**WORK ITEM**
What you return must match the records word for word, except that images are dropped.

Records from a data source
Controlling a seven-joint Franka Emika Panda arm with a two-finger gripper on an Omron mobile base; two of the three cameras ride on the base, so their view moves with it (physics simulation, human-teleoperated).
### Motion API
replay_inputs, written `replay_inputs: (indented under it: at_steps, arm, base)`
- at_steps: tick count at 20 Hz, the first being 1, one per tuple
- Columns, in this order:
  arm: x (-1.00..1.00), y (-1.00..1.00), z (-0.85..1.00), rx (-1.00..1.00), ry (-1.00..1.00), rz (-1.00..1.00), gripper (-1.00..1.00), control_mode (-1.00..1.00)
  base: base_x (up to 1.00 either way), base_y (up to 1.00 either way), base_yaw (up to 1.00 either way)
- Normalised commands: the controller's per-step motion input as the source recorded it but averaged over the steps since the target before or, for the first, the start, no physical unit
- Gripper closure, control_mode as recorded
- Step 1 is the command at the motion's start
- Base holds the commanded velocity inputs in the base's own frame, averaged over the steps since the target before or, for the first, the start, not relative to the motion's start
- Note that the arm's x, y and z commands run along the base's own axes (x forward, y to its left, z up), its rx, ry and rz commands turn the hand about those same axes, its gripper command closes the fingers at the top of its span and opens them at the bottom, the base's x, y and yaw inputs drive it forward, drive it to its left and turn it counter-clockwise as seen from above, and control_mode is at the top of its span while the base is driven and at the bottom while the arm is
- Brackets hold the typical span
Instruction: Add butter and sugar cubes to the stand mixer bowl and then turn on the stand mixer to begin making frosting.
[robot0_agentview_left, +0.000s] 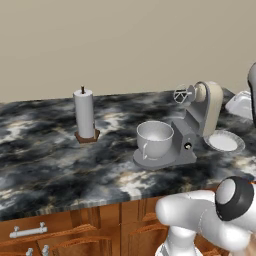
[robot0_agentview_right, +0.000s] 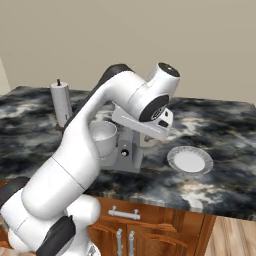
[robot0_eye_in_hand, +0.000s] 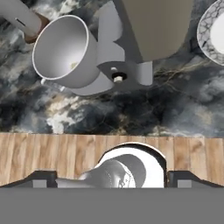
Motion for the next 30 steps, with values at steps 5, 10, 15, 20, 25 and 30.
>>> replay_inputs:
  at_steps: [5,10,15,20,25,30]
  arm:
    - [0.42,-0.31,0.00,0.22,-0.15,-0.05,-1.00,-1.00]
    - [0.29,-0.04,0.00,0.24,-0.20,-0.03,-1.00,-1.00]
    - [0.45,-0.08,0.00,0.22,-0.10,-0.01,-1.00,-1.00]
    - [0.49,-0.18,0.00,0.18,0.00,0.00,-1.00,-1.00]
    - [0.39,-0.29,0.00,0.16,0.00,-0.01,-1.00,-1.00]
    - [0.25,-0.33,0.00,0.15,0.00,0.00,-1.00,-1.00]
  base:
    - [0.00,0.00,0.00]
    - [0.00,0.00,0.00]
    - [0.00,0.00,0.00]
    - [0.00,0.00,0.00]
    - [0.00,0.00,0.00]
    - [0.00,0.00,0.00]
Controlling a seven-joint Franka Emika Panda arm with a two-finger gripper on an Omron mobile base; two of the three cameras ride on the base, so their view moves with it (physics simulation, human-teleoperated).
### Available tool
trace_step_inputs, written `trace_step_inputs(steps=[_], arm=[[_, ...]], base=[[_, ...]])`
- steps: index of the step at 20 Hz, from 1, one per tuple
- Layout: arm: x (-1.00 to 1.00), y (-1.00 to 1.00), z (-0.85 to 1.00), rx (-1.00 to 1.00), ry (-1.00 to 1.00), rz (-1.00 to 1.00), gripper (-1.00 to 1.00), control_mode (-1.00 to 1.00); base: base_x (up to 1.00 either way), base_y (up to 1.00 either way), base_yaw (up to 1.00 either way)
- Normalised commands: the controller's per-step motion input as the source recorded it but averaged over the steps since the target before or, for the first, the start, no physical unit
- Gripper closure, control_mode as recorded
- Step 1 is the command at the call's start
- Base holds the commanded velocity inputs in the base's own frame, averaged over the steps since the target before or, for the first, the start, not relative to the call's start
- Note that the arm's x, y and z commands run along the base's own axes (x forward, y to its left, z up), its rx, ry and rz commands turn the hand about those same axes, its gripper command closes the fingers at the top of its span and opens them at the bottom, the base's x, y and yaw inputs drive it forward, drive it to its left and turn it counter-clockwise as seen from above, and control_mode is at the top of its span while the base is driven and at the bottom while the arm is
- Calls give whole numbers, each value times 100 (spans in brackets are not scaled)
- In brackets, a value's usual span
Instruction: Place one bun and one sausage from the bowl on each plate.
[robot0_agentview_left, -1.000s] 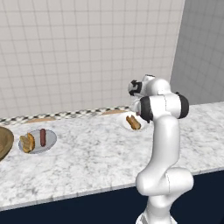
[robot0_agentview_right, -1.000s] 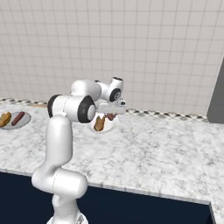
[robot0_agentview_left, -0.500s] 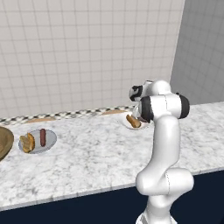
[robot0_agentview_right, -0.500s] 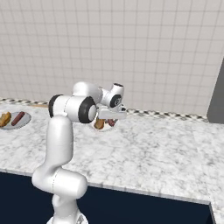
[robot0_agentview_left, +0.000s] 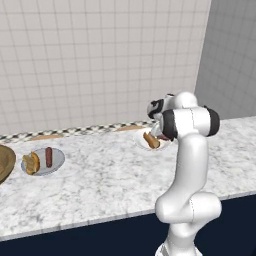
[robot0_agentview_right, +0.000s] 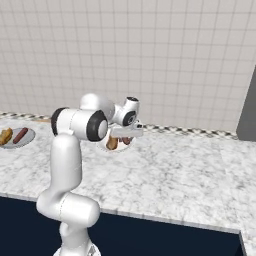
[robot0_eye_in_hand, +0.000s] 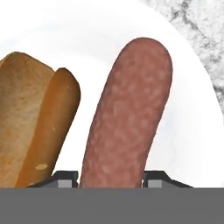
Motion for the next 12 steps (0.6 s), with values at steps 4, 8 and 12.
trace_step_inputs(steps=[4, 8, 12], arm=[[-19, 3, 16, 0, -8, 0, -100, -100], [-33, 0, 49, 0, -19, 0, -100, -100], [-79, 5, 91, 0, -27, 0, -100, -100]], base=[[0, 0, 0], [0, 0, 0], [0, 0, 0]])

**RESPONSE TO THE EXERCISE**
Controlling a seven-joint Franka Emika Panda arm with a two-finger gripper on an Omron mobile base; two of the three cameras ride on the base, so their view moves with it (physics simulation, human-teleoperated).
### Motion API
replay_inputs, written `replay_inputs: (indented under it: at_steps, arm, base)`
- at_steps: tick count at 20 Hz, the first being 1, one per tuple
- Columns, in this order:
  arm: x (-1.00..1.00), y (-1.00..1.00), z (-0.85..1.00), rx (-1.00..1.00), ry (-1.00..1.00), rz (-1.00..1.00), gripper (-1.00..1.00), control_mode (-1.00..1.00)
  base: base_x (up to 1.00 either way), base_y (up to 1.00 either way), base_yaw (up to 1.00 either way)
- Normalised commands: the controller's per-step motion input as the source recorded it but averaged over the steps since the target before or, for the first, the start, no physical unit
- Gripper closure, control_mode as recorded
- Step 1 is the command at the motion's start
- Base holds the commanded velocity inputs in the base's own frame, averaged over the steps since the target before or, for the first, the start, not relative to the motion's start
- Note that the arm's x, y and z commands run along the base's own axes (x forward, y to its left, z up), its rx, ry and rz commands turn the hand about those same axes, its gripper command closes the fingers at the top of its span and opens them at the bottom, the base's x, y and yaw inputs drive it forward, drive it to its left and turn it counter-clockwise as seen from above, and control_mode is at the top of its span while the base is driven and at the bottom while the arm is
- Brackets hold the typical span
Instruction: Add butter and sugar cubes to the stand mixer bowl and then turn on the stand mixer to begin making frosting.
[robot0_agentview_left, +0.000s] 
[robot0_agentview_right, +0.000s] 
[robot0_eye_in_hand, +0.000s] 
Motion for the next 30 steps, with values at steps 5, 10, 15, 20, 25 and 30.
>>> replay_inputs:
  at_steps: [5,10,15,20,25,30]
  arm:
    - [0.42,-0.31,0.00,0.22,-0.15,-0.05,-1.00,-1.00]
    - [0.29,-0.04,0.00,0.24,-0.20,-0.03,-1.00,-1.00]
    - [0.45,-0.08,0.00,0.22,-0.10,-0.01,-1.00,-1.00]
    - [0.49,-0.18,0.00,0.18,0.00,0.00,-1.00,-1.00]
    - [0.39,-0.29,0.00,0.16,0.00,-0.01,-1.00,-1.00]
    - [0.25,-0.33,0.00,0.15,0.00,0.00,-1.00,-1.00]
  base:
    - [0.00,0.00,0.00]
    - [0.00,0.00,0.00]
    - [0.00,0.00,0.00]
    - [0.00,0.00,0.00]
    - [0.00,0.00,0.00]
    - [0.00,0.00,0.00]
Controlling a seven-joint Franka Emika Panda arm with a two-finger gripper on an Omron mobile base; two of the three cameras ride on the base, so their view moves with it (physics simulation, human-teleoperated).
### Available tool
trace_step_inputs, written `trace_step_inputs(steps=[_], arm=[[_, ...]], base=[[_, ...]])`
- steps: index of the step at 20 Hz, from 1, one per tuple
- Layout: arm: x (-1.00 to 1.00), y (-1.00 to 1.00), z (-0.85 to 1.00), rx (-1.00 to 1.00), ry (-1.00 to 1.00), rz (-1.00 to 1.00), gripper (-1.00 to 1.00), control_mode (-1.00 to 1.00); base: base_x (up to 1.00 either way), base_y (up to 1.00 either way), base_yaw (up to 1.00 either way)
- Normalised commands: the controller's per-step motion input as the source recorded it but averaged over the steps since the target before or, for the first, the start, no physical unit
- Gripper closure, control_mode as recorded
- Step 1 is the command at the call's start
- Base holds the commanded velocity inputs in the base's own frame, averaged over the steps since the target before or, for the first, the start, not relative to the call's start
- Note that the arm's x, y and z commands run along the base's own axes (x forward, y to its left, z up), its rx, ry and rz commands turn the hand about those same axes, its gripper command closes the fingers at the top of its span and opens them at the bottom, the base's x, y and yaw inputs drive it forward, drive it to its left and turn it counter-clockwise as seen from above, and control_mode is at the top of its span while the base is driven and at the bottom while the arm is
- Calls give whole numbers, each value times 100 (spans in brackets are not scaled)
- In brackets, a value's usual span
Instruction: Place one bun and one sausage from the bowl on each plate.
[robot0_agentview_left, -1.000s] 
[robot0_agentview_right, -1.000s] 
[robot0_agentview_left, -0.500s] 
[robot0_agentview_right, -0.500s] 
[robot0_agentview_left, +0.000s] 
[robot0_agentview_right, +0.000s] 
[robot0_eye_in_hand, +0.000s] 
Motion for the next 12 steps (0.6 s), with values at steps 4, 8 and 12.
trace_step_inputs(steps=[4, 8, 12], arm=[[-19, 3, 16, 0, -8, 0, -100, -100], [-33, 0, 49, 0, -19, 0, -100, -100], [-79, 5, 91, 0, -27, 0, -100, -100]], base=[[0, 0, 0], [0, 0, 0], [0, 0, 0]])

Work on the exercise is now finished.